Artificial Intelligence Research Center, AIST, Tokyo 135-0064, Japan; Department of Computational Biology and Medical Sciences, University of Tokyo, Chiba 277-8568, Japan; Computational Bio Big Data Open Innovation Laboratory, AIST, Tokyo 169-8555, Japan
Genome Res. 2024 Sep 20;34(8):1165-1173. doi: 10.1101/gr.279464.124.
The main way of analyzing genetic sequences is by finding sequence regions that are related to each other. There are many methods to do that, usually based on this idea: Find an alignment of two sequence regions, which would be unlikely to exist between unrelated sequences. Unfortunately, it is hard to tell if an alignment is likely to exist by chance. Also, the precise alignment of related regions is uncertain. One alignment does not hold all evidence that they are related. We should consider alternative alignments too. This is rarely done, because we lack a simple and fast method that fits easily into practical sequence-search software. Described here is the simplest-conceivable change to standard sequence alignment, which sums probabilities of alternative alignments and makes it easier to tell if a similarity is likely to occur by chance. This approach is better than standard alignment at finding distant relationships, at least in a few tests. It can be used in practical sequence-search software, with minimal increase in implementation difficulty or run time. It generalizes to different kinds of alignment, for example, DNA-versus-protein with frameshifts. Thus, it can widely contribute to finding subtle relationships between sequences.
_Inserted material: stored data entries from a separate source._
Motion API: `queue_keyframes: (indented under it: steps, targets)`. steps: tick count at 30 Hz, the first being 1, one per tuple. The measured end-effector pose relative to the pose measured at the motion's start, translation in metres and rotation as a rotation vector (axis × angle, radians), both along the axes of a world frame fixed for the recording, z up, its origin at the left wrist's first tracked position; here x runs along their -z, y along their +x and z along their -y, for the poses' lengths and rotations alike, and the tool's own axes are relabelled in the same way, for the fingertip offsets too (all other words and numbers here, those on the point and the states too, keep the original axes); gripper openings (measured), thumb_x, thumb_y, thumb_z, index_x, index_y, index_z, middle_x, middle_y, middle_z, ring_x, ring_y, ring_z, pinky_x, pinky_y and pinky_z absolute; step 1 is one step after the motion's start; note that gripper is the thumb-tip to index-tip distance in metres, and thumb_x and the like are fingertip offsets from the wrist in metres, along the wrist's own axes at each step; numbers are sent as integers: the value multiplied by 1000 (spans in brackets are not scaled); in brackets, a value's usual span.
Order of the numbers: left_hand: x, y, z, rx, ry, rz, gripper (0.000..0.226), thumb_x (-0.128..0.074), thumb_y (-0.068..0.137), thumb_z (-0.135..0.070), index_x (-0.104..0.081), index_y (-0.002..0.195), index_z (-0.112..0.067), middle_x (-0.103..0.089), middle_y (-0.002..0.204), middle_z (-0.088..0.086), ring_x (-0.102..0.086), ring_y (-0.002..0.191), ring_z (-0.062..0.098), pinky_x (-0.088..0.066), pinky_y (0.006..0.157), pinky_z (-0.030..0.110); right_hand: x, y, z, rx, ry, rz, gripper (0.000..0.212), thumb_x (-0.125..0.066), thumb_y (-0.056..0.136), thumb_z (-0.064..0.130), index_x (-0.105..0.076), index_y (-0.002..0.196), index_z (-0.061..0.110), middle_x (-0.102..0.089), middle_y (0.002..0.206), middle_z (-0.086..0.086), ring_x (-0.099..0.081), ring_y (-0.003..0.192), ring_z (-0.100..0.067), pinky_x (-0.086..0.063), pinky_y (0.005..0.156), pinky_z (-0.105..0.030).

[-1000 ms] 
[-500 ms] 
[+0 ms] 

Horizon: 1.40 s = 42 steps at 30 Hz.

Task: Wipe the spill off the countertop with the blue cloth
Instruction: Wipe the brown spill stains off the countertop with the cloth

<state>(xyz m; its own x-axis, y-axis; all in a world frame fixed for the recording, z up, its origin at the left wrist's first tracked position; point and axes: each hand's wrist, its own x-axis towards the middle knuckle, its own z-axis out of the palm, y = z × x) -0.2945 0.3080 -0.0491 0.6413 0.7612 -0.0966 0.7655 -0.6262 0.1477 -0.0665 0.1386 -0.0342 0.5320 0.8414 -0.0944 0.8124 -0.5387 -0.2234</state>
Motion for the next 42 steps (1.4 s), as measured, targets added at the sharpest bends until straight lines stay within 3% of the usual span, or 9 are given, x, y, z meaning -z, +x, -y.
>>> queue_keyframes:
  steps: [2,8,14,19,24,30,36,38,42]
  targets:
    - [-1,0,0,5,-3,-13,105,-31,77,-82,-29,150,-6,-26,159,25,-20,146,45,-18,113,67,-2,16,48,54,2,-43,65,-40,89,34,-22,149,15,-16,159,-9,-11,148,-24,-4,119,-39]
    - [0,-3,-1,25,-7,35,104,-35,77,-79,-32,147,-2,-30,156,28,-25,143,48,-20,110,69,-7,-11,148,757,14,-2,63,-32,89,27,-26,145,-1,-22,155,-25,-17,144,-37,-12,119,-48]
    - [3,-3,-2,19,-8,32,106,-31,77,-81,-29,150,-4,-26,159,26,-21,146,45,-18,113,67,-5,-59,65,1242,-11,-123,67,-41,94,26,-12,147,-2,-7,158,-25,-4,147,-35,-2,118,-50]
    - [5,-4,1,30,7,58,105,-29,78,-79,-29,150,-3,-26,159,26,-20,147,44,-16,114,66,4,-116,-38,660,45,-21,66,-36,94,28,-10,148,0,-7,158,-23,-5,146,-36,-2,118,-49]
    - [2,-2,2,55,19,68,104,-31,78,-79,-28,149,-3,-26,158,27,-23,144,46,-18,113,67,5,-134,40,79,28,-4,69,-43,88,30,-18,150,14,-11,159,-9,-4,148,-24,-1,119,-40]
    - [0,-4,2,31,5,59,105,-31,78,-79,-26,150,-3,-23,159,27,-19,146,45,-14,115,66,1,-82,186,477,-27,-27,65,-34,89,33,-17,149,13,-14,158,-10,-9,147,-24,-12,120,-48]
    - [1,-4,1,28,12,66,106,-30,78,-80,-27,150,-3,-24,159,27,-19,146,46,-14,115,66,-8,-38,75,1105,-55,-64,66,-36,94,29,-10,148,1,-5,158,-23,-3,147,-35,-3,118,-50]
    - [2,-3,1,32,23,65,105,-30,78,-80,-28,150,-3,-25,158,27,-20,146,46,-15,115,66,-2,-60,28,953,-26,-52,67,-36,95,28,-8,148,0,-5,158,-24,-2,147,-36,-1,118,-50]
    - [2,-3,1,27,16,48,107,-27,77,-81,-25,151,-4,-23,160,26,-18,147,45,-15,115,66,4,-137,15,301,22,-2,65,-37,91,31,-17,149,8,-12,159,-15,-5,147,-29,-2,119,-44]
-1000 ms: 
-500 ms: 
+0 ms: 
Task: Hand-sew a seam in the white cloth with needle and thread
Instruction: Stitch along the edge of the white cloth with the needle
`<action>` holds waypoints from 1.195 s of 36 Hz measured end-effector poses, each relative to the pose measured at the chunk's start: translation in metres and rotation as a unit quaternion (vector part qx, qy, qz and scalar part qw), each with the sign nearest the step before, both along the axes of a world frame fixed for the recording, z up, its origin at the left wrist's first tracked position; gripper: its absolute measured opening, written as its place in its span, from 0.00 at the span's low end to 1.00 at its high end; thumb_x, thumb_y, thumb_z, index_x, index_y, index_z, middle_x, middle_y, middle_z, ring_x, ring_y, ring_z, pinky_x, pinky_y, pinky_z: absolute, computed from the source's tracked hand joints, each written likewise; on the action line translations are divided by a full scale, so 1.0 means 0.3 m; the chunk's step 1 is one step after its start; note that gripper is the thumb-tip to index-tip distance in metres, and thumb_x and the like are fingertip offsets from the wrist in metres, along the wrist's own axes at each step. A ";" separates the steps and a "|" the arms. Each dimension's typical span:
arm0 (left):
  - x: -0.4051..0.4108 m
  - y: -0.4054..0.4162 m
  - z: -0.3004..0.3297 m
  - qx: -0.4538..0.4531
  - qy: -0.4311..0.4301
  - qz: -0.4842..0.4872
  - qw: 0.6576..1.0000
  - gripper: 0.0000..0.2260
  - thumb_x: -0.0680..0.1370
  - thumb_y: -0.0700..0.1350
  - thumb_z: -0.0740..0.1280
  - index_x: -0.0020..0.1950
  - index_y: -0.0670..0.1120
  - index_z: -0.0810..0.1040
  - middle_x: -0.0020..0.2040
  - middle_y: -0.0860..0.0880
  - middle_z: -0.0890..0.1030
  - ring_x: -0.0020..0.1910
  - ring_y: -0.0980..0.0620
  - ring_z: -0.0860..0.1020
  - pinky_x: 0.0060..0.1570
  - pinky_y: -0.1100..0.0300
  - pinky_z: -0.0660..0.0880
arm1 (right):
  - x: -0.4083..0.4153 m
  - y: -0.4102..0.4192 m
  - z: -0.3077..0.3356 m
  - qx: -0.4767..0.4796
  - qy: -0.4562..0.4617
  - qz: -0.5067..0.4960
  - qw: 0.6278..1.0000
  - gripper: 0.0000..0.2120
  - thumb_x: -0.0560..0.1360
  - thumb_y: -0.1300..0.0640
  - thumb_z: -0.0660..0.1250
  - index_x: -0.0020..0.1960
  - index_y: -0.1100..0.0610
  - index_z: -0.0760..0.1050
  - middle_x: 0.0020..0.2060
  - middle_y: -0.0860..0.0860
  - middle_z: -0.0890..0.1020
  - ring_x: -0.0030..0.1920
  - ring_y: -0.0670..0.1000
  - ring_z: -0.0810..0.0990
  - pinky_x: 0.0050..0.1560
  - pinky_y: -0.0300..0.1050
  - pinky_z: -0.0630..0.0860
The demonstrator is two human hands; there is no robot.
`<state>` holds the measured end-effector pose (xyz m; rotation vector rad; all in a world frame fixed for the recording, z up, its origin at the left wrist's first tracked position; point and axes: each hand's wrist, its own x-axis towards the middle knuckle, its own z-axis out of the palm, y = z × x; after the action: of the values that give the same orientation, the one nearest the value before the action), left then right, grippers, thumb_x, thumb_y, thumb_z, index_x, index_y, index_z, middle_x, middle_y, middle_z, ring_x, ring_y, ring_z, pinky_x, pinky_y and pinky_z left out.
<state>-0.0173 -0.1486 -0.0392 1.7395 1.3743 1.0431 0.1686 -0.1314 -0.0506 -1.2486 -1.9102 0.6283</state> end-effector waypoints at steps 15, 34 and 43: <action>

分析遗传序列的主要方法是找到相互关联的序列区域。有许多方法可以做到这一点,通常基于这样的想法:找到两个序列区域的比对,这在不相关的序列之间不太可能存在。不幸的是,很难判断比对是否可能是偶然的。此外,相关区域的精确比对也不确定。一个比对并不能包含它们相关的所有证据。我们也应该考虑替代比对。这很少被做,因为我们缺乏一种简单而快速的方法,它很容易适应实用的序列搜索软件。这里描述的是标准序列比对中最简单的设想的改变,它对替代比对的概率进行求和,更容易判断相似性是否可能是偶然发生的。这种方法在发现远距离关系方面比标准比对要好,至少在一些测试中是这样。它可以在实用的序列搜索软件中使用,实现难度或运行时间的增加最小。它推广到不同类型的比对,例如带有移码的 DNA 与蛋白质比对。因此,它可以广泛有助于发现序列之间微妙的关系。